The Instant Messenger Handbook by Eric Gillin does a fine job at explaining some of the important points regarding dealing with other people you’re sending IMs to. What it doesn’t discuss, and what’s equally as annoying as the cell phone example, is how to mix people in real life with your Buddy on the other computer.
The AIM Rule for Dealing with Real People: Anyone who has chosen to talk to you in person should be treated as if they’re more important than everyone on your Buddy List.
Common example 1: I wander into my friend’s room and plop down on the couch. I start watching whatever he has on tv and making small talk, but he is only able to respond with grunts because he’s ignoring me in favor of his Buddy.

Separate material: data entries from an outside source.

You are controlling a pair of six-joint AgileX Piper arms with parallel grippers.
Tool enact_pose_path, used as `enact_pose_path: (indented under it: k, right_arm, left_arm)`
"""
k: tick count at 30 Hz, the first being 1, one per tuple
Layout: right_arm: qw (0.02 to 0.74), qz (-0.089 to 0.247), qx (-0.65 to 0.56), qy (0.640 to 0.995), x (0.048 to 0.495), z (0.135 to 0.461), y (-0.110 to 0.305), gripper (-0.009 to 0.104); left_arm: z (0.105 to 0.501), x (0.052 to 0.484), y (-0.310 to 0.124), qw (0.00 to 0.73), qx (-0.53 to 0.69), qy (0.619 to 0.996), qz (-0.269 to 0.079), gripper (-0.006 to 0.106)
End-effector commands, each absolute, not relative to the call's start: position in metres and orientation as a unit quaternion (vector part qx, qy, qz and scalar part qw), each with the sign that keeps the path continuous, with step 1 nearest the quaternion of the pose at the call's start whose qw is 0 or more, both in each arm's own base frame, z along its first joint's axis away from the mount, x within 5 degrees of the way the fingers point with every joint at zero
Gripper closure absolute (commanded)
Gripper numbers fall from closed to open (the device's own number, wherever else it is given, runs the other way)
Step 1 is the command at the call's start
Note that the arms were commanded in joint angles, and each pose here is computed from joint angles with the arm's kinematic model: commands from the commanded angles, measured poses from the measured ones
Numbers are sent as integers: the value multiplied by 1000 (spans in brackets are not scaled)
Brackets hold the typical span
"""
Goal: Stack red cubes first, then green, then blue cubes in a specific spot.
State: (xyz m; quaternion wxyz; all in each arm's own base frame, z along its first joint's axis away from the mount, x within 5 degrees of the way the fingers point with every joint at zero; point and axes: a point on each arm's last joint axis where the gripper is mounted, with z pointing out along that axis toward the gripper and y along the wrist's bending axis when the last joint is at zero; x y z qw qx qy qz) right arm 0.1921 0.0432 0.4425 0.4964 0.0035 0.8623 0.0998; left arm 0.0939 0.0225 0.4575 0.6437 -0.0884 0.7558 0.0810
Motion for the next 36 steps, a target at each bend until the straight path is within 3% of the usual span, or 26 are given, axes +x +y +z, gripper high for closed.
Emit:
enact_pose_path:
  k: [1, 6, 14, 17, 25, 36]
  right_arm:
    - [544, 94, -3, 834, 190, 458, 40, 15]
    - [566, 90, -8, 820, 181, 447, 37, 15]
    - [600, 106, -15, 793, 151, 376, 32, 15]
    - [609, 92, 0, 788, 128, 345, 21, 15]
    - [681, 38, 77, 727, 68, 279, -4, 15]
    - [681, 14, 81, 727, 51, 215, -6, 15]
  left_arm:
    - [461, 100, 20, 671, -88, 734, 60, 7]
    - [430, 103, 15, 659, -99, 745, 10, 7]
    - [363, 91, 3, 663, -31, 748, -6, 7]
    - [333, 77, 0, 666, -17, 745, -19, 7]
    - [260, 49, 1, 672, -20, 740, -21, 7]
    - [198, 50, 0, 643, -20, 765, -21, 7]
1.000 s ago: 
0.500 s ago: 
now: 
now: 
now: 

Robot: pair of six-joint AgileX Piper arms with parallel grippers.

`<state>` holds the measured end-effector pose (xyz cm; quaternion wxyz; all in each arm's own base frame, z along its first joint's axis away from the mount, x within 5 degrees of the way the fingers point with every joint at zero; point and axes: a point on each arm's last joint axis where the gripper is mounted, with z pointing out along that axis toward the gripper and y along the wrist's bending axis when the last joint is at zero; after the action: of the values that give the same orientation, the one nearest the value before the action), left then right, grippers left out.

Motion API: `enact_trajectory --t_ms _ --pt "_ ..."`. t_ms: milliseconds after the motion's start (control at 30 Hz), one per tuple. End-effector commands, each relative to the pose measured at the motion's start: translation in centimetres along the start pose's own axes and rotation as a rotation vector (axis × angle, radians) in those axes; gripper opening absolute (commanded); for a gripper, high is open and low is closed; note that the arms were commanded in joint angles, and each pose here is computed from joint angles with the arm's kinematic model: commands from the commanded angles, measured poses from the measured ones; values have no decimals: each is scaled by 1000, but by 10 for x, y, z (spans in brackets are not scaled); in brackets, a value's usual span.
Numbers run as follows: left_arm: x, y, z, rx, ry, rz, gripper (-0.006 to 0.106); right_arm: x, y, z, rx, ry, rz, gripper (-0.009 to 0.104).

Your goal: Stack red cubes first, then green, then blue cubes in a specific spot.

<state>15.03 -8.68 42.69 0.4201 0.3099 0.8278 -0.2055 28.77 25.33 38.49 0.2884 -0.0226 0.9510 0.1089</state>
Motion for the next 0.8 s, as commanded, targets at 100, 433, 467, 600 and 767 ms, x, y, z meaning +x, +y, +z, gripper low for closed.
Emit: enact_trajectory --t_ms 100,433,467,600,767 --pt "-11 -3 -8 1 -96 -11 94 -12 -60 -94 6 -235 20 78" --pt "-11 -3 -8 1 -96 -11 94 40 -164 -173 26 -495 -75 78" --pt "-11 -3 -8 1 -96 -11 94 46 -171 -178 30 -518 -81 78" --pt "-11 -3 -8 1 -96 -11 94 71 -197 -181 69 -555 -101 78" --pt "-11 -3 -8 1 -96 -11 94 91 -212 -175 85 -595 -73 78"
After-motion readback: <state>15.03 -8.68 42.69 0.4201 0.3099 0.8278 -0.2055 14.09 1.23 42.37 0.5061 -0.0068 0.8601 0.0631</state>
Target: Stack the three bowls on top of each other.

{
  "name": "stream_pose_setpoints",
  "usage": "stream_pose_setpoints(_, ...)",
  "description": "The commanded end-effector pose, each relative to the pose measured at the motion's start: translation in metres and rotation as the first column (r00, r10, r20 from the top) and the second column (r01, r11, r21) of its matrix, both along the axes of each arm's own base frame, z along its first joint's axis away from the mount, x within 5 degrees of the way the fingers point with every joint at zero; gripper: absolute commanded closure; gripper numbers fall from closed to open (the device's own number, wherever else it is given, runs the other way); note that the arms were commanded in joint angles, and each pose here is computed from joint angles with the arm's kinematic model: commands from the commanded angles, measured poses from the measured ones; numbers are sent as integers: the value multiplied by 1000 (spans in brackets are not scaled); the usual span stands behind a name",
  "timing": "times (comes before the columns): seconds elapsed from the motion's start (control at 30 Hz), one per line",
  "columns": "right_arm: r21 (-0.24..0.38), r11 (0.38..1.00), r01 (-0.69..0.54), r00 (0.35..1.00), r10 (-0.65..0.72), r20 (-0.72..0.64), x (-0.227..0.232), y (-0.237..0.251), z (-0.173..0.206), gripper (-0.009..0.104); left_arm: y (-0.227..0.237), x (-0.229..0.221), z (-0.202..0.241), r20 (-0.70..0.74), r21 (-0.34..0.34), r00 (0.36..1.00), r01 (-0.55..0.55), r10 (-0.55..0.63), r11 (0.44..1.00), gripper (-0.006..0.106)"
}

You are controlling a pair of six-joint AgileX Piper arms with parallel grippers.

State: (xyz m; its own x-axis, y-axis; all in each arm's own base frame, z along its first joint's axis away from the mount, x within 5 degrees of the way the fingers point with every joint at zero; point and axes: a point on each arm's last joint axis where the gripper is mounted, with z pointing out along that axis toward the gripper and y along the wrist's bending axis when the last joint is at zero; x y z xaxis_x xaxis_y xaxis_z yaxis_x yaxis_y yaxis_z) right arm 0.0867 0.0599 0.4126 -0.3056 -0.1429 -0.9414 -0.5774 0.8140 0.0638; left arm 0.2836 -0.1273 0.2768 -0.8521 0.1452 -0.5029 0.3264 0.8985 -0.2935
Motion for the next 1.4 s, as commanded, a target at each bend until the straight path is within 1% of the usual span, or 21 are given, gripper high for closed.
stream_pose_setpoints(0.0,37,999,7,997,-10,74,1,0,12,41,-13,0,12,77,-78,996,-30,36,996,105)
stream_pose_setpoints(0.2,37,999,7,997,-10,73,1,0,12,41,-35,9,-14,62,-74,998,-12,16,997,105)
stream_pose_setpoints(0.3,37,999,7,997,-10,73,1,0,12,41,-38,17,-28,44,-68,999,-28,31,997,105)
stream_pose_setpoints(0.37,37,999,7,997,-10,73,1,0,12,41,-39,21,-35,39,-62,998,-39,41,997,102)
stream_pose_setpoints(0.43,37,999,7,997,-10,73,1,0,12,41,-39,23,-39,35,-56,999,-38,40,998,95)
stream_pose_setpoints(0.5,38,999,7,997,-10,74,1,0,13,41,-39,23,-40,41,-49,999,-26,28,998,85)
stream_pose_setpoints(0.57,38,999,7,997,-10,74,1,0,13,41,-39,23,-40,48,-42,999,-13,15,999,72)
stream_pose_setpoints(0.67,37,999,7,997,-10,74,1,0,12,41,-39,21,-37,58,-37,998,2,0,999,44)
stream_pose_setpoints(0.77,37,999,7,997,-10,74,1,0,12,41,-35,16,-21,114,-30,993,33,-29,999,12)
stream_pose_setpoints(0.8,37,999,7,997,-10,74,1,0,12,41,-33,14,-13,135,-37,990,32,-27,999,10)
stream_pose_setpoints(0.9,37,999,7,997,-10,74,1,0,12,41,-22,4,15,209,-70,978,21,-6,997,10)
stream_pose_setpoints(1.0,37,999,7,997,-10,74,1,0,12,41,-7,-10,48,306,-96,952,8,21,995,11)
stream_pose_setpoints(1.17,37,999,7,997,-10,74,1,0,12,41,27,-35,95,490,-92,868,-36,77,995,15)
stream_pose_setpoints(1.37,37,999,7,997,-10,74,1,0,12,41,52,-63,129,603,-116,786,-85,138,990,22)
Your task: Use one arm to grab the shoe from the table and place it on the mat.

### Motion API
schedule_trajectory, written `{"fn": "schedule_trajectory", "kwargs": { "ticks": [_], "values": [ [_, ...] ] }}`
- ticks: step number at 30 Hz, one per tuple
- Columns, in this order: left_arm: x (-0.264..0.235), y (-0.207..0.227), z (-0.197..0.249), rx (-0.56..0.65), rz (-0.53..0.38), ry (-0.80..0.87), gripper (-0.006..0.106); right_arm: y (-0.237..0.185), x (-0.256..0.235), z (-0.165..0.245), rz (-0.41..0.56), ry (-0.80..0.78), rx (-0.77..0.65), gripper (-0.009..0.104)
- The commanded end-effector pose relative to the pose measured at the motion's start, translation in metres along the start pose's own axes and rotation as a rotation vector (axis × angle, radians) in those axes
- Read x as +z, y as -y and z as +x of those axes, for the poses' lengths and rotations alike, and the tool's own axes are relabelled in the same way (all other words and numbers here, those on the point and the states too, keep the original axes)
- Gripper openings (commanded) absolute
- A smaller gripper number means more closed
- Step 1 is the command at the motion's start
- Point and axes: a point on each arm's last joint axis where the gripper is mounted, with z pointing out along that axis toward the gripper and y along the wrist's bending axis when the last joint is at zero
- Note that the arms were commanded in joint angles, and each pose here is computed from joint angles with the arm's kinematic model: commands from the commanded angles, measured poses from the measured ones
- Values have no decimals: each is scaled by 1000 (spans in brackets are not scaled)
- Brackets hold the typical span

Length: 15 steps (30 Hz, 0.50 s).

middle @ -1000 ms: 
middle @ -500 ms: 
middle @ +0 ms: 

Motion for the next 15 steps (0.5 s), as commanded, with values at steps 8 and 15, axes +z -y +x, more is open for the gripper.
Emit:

True, I did walk into his room, effectively interupting his conversation, so it seems like he’s not being all that rude. But he is. Fact: exactly 1.5% of all conversations over AIM are worthwhile. While my conversation may be just as worthless as the one you’re having over AIM, I at least actually came into your room.
Common example 2: I’m hanging out with my friend in his room, and he gets an IM. He starts up a conversation with his Buddy, pausing our conversation every 20 seconds to read and respond to his latest IM.
Because AIM conversations happen slowly, they’re exceptionally annoying to onlookers. If we’re talking and you get a call on your cell phone, the appropriate action is to say, “excuse me,” answer your phone, and find out what the call is about. If it’s about solving a problem, do it quickly and then hang up. If it’s going to be a conversation, tell them you’ll call back later. The same applies to AIM conversations. If they want something, give it to them. If not, tell them you’re busy.
Since in-person visitors aren’t reading your screen, they just feel like they’re being ignored. Snap out of it and realize this. It may be that the person who just sent you an IM is indeed going through a crisis or is a friend who lives very far away. In these rare cases, tell the person sitting in your room that you need to talk to this Buddy. In every other case, give the person actually physically in your room most of your attention most of the time. Everyone knows that all IM conversation are worthless, so they know that you’re intentionally choosing someone else’s worthless text over your face-to-face interaction. It’s just rude.